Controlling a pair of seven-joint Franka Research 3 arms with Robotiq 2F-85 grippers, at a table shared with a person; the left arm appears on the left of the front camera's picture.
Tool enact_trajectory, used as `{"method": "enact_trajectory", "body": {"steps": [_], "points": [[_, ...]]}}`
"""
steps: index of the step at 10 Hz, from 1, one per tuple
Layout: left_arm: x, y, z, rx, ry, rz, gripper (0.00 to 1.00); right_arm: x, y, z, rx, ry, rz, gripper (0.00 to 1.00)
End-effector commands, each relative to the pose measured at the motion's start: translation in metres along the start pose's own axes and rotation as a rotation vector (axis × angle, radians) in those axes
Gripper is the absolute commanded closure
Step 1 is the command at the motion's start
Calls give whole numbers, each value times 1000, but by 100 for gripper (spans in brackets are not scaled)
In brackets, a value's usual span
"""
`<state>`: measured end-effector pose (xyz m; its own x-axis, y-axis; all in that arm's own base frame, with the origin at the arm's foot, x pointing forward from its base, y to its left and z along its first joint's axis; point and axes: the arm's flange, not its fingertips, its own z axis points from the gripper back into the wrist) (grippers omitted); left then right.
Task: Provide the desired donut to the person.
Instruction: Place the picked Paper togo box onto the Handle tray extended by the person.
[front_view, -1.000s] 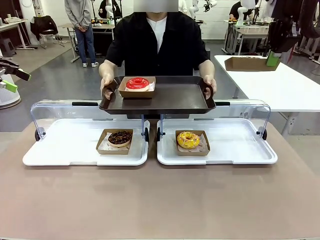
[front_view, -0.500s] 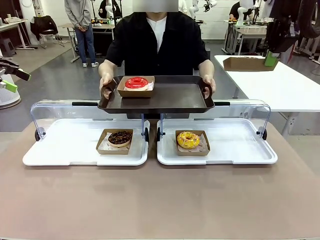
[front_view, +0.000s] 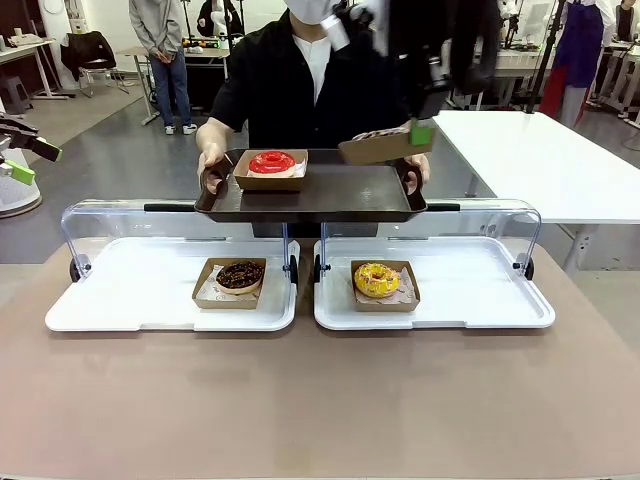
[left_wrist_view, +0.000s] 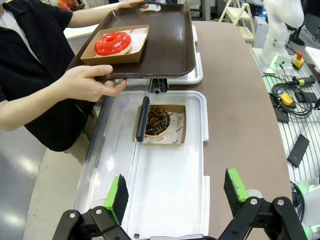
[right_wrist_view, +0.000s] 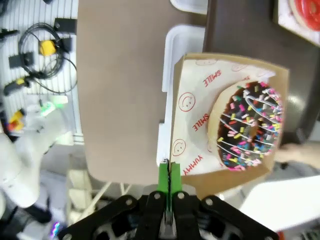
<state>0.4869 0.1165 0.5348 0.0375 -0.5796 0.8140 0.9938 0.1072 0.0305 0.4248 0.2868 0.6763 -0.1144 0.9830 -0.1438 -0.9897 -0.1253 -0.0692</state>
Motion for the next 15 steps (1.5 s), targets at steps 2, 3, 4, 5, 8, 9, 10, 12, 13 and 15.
{"method": "enact_trajectory", "body": {"steps": [2,3,4,5,8,9,10,12,13,15], "points": [[1,0,2,-2,-18,3,0,21,-54,-4,34,76,-17,99],[1,0,2,-2,-18,3,0,22,-63,-10,40,85,-34,99],[1,0,2,-2,-18,3,0,19,-69,-15,45,71,-39,99],[1,0,2,-2,-18,3,0,13,-74,-19,12,46,-19,99],[1,0,2,-2,-18,3,0,-4,-84,-49,-99,-36,77,99],[1,0,2,-2,-18,3,0,-6,-88,-63,-107,-68,100,99],[1,0,2,-2,-18,3,0,-7,-91,-74,-128,-74,115,99],[1,0,2,-2,-18,3,0,-5,-93,-88,-136,-73,113,99],[1,0,2,-2,-18,3,0,-4,-92,-92,-147,-78,110,99],[1,0,2,-2,-18,3,0,-1,-94,-103,-120,-85,94,99]]}}
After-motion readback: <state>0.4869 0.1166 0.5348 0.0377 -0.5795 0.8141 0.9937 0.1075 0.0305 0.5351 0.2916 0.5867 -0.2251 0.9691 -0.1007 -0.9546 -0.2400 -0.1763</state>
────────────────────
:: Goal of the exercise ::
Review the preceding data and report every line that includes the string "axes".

:: Your solution ::
End-effector commands, each relative to the pose measured at the motion's start: translation in metres along the start pose's own axes and rotation as a rotation vector (axis × angle, radians) in those axes
`<state>`: measured end-effector pose (xyz m; its own x-axis, y-axis; all in that arm's own base frame, with the origin at the arm's foot, x pointing forward from its base, y to its left and z along its first joint's axis; point and axes: the arm's flange, not its fingertips, its own z axis points from the gripper back into the wrist) (grippers omitted); left then right.

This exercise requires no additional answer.